Try it: Could the data below be retyped exactly, without its pictures?

** Stored data follows **

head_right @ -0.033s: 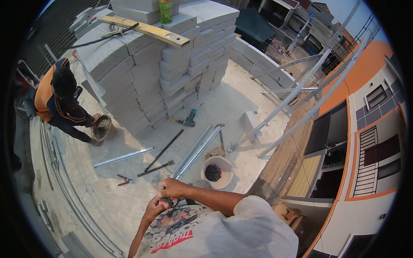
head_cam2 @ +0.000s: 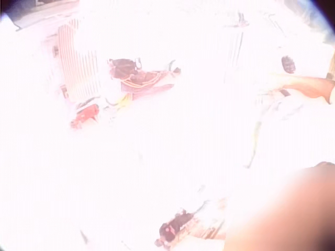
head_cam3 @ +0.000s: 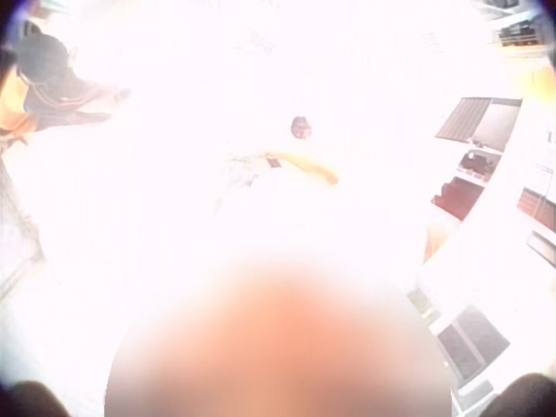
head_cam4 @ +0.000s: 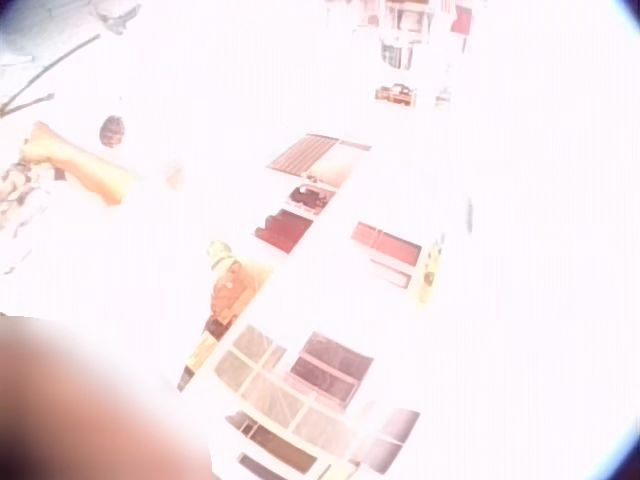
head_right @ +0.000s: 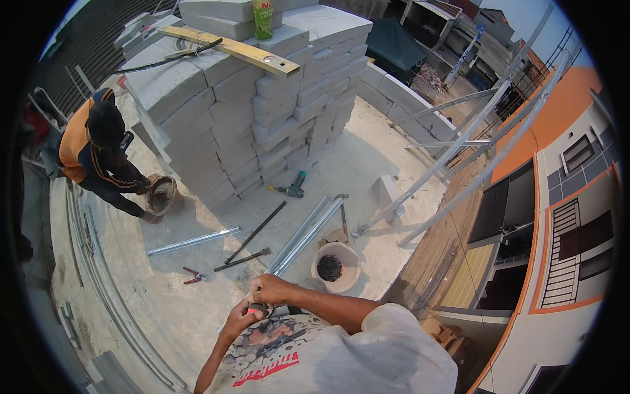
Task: The person measures distances on a rooftop using a tape measure, then uses tin snips to cut a metal strip. The person handles the tape measure and metal strip, and cuts the strip into smaller pieces.
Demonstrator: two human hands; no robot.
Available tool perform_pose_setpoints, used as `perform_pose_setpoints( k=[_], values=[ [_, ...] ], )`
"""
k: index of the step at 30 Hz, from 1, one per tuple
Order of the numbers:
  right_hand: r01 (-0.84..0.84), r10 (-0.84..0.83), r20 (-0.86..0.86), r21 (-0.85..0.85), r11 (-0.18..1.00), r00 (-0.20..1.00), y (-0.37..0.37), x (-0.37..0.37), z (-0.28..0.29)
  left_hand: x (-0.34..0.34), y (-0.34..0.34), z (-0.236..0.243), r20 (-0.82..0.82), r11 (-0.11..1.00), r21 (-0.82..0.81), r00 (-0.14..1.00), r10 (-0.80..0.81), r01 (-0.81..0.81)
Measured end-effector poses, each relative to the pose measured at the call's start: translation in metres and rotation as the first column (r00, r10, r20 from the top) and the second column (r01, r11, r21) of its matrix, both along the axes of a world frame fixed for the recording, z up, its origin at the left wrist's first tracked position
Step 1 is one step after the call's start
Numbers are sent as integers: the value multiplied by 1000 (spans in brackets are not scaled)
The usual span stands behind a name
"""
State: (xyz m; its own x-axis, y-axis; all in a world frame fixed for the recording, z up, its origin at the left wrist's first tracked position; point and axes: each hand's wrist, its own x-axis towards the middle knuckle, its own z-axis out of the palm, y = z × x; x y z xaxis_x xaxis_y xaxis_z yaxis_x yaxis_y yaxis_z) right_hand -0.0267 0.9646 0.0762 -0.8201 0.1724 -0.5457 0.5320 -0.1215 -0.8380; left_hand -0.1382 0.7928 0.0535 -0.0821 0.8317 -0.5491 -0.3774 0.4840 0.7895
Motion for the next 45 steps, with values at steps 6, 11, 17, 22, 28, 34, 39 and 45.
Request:
perform_pose_setpoints(
  k=[6, 11, 17, 22, 28, 34, 39, 45],
  values=[
    [63, -38, -67, 418, 906, 997, -15, -14, 7, -27, -1, -8, -188, 996, 11, 978, -87, 90],
    [146, -27, -235, 505, 851, 972, -39, -25, -8, -39, -27, -17, -30, 993, 111, 999, 29, -26],
    [-38, 30, 138, 56, 998, 990, -60, -44, -33, -62, -63, -22, -79, 999, 49, 997, -10, 14],
    [291, -251, -181, 244, 925, 951, -83, -68, -23, -74, -55, -29, 203, 954, 60, 939, 278, -295],
    [66, 109, -239, 623, 780, 965, -97, -101, 8, -105, -41, -21, 547, 845, 136, 751, 371, -517],
    [77, 155, -257, 707, 703, 954, -35, -155, 63, -135, -20, 19, 453, 858, 331, 864, 220, -392],
    [438, 228, -558, 796, 417, 798, 102, -247, 136, -151, -12, 5, -70, 836, 269, 856, 512, -478],
    [461, 310, -441, 888, 11, 842, 251, -397, 201, -152, -74, -85, -269, 406, -105, 419, 867, -908]
  ],
)
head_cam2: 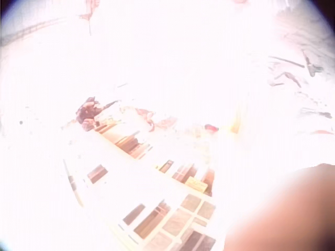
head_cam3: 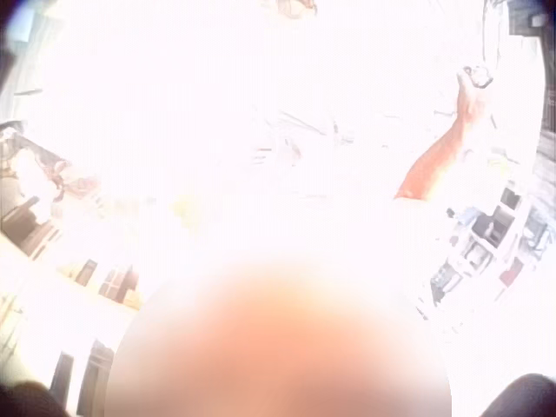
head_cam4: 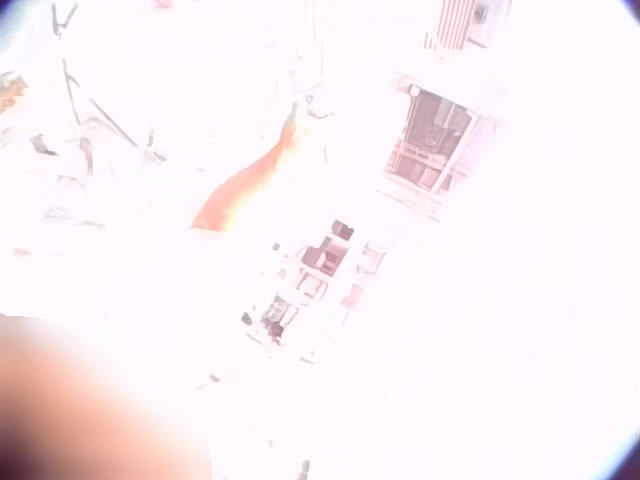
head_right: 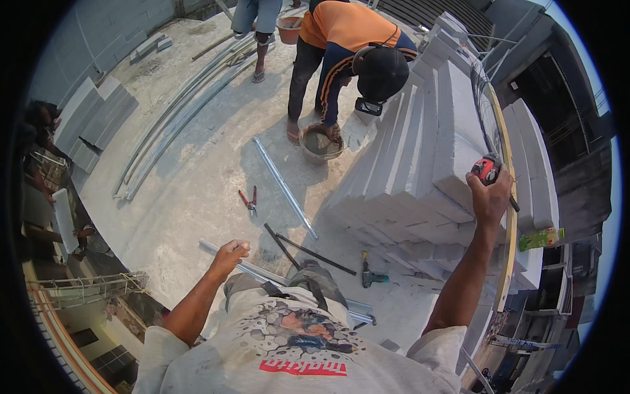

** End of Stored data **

Exercise answer:
head_right @ -0.033s: 
head_cam2 @ +0.000s: 
head_cam3 @ +0.000s: 
head_cam4 @ +0.000s: 
head_right @ +0.000s: 
Task: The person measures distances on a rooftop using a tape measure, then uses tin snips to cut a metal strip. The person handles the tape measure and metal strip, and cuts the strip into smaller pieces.
Demonstrator: two human hands; no robot.
Available tool perform_pose_setpoints, used as `perform_pose_setpoints( k=[_], values=[ [_, ...] ], )`
"""
k: index of the step at 30 Hz, from 1, one per tuple
Order of the numbers:
  right_hand: r01 (-0.84..0.84), r10 (-0.84..0.83), r20 (-0.86..0.86), r21 (-0.85..0.85), r11 (-0.18..1.00), r00 (-0.20..1.00), y (-0.37..0.37), x (-0.37..0.37), z (-0.28..0.29)
  left_hand: x (-0.34..0.34), y (-0.34..0.34), z (-0.236..0.243), r20 (-0.82..0.82), r11 (-0.11..1.00), r21 (-0.82..0.81), r00 (-0.14..1.00), r10 (-0.80..0.81), r01 (-0.81..0.81)
Measured end-effector poses, each relative to the pose measured at the call's start: translation in metres and rotation as the first column (r00, r10, r20 from the top) and the second column (r01, r11, r21) of its matrix, both along the axes of a world frame fixed for the recording, z up, its origin at the left wrist's first tracked position
Step 1 is one step after the call's start
Numbers are sent as integers: the value multiplied by 1000 (spans in brackets are not scaled)
The usual span stands behind a name
"""
State: (xyz m; its own x-axis, y-axis; all in a world frame fixed for the recording, z up, its origin at the left wrist's first tracked position; point and axes: each hand's wrist, its own x-axis towards the middle knuckle, its own z-axis out of the palm, y = z × x; x y z xaxis_x xaxis_y xaxis_z yaxis_x yaxis_y yaxis_z) right_hand -0.0267 0.9646 0.0762 -0.8201 0.1724 -0.5457 0.5320 -0.1215 -0.8380; left_hand -0.1382 0.7928 0.0535 -0.0821 0.8317 -0.5491 -0.3774 0.4840 0.7895
Motion for the next 45 steps, with values at steps 6, 11, 17, 22, 28, 34, 39 and 45.
Request:
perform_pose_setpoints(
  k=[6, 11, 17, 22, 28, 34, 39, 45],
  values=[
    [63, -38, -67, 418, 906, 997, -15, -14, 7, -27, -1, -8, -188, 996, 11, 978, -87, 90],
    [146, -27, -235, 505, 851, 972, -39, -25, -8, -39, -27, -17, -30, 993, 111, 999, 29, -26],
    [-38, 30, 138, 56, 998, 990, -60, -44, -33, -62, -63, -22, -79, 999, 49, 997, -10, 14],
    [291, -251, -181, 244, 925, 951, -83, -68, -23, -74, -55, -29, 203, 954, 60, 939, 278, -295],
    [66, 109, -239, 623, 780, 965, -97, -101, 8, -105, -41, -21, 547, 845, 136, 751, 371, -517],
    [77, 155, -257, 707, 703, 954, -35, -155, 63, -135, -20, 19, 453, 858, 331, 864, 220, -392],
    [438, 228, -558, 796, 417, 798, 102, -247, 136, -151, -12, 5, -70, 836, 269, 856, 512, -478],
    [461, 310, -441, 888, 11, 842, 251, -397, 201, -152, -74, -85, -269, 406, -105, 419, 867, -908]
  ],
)
head_cam2: 
head_cam3: 
head_cam4: 
head_right: 

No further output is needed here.